I think he's kind of cute, but I just don't want to kiss him, and he wants to, and I don't know how long I am supposed to wait until I know I'm not attracted?

Some respondents are saying just kiss him. I'm a guy, and I like to kiss, but I'm also good with an affectionate goodbye kiss on the cheek for a few dates, if you haven't gotten to that point already. See how you feel after a few cheek kisses; if they're fun, one of you should go for more soon. If you don't even like a kiss on the cheek from (or on) this guy, do both of you a favor and move on.
posted by mistersix at 12:23 AM on March 20 [1 favorite]
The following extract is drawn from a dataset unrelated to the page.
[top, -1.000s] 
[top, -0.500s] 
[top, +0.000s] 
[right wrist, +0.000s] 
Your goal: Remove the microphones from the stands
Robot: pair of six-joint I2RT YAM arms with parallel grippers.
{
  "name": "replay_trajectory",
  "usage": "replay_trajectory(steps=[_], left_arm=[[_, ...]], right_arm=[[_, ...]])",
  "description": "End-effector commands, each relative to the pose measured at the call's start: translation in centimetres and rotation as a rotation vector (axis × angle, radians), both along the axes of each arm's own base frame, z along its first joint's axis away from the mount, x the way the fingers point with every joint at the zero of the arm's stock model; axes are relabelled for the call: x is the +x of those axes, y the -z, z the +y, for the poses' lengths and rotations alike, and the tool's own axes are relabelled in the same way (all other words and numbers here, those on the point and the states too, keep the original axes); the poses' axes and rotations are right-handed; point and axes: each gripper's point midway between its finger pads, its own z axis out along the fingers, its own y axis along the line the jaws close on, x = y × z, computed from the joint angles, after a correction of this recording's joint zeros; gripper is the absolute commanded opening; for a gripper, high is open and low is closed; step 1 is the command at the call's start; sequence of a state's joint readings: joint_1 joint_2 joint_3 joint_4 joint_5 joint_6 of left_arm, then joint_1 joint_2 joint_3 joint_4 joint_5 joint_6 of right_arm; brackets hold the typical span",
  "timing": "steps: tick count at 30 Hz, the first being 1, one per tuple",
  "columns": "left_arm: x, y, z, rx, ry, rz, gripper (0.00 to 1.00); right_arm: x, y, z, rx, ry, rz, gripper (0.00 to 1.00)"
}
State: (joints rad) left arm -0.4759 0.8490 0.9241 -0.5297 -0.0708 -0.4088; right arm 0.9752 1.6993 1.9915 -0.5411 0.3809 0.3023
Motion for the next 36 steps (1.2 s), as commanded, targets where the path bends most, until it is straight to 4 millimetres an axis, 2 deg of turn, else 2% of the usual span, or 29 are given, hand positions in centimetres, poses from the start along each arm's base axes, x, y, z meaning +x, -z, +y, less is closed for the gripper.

I want to encourage you to consciously decide to trust yourself. It is very, very common for people to overcorrect on this kind of learning/repatterning path- there is often this idea that because historically intensity=crash and burn=bad, then it must be the case that a relative lack of interest or enthusiasm is a sign that something is good and healthy. There's a lot of pop psych relationship content on the internet that seems to reinforce that, and it can make it really easy to get stuck in your head about your lack of attraction being a sign that you fundamentally lack the ability to pick good partners or that you need to just give the person more of a chance.

I'm here to say that it is 100% the case that even after correcting for the worst case scenario, you're ultimately not going to be into/compatible with most people you date. That is appropriate; it's literally what dating is. It can feel risky when your past experiences have taught you to doubt yourself, but part of truly working your way out of that old patterning is getting to the point where you believe that it's okay and, more than that, good and right to accept what your signals are telling you. Sure, try kissing the one guy if you want. Yes, give someone you generally like a few dates before making a final call. And know that that's enough, and that you don't have to force it if it's not there. Healthy like, in my experience, is still warm and exciting and makes you smile. There is still the active feeling of being enthusiastic about talking to/seeing/learning more about the person. It's just calmer, with more of a sense of safety in being able to take your time rather than diving into the 72-hour first date and moving immediately into being in constant contact or whatever. That doesn't mean boring, that doesn't mean a lack of physical or emotional interest. Try to seriously engage with the possibility that you can actually trust that you'll know when you like somebody and that not being into someone really just means you're not into them. Accepting that you don't like someone who seemed to have potential kind of blows in your 40s when prospects are fewer, but I believe it's the thing that can lead you to something truly right for you.
posted by wormtales at 6:10 AM on March 20 [3 favorites]


When you are used to the rollercoaster of emotions that comes with insecure attachment, connecting with someone in a more secure way is going to seem either scary or (more likely) boring.

You might want to be asking yourself different questions. How do you feel when spending time with this person? Did you enjoy the conversation? Did you feel pressured toward any particular behavior? Did you feel listened to? Can you imagine yourself spending more time with them?

In my journey toward more secure attachment (i'm the same age as you), I've come to the point where i see the butterflies-in-the-stomach obsessive can't-stop-thinking-about-them-and-what-it-would-be-like-to-kiss-them energy as a glaring red flag that my interaction with this person has activated my attachment-wounding system.

The energy between me and my girlfriend now is calm. It was calm the first time we met. We talked and laughed and it felt ... nice? But nice in a 'I feel safe in this' not in the 'meh' way.


I'm also crazy into and attracted to and often in awe of her. Safe is not the same as boring, not by a long shot.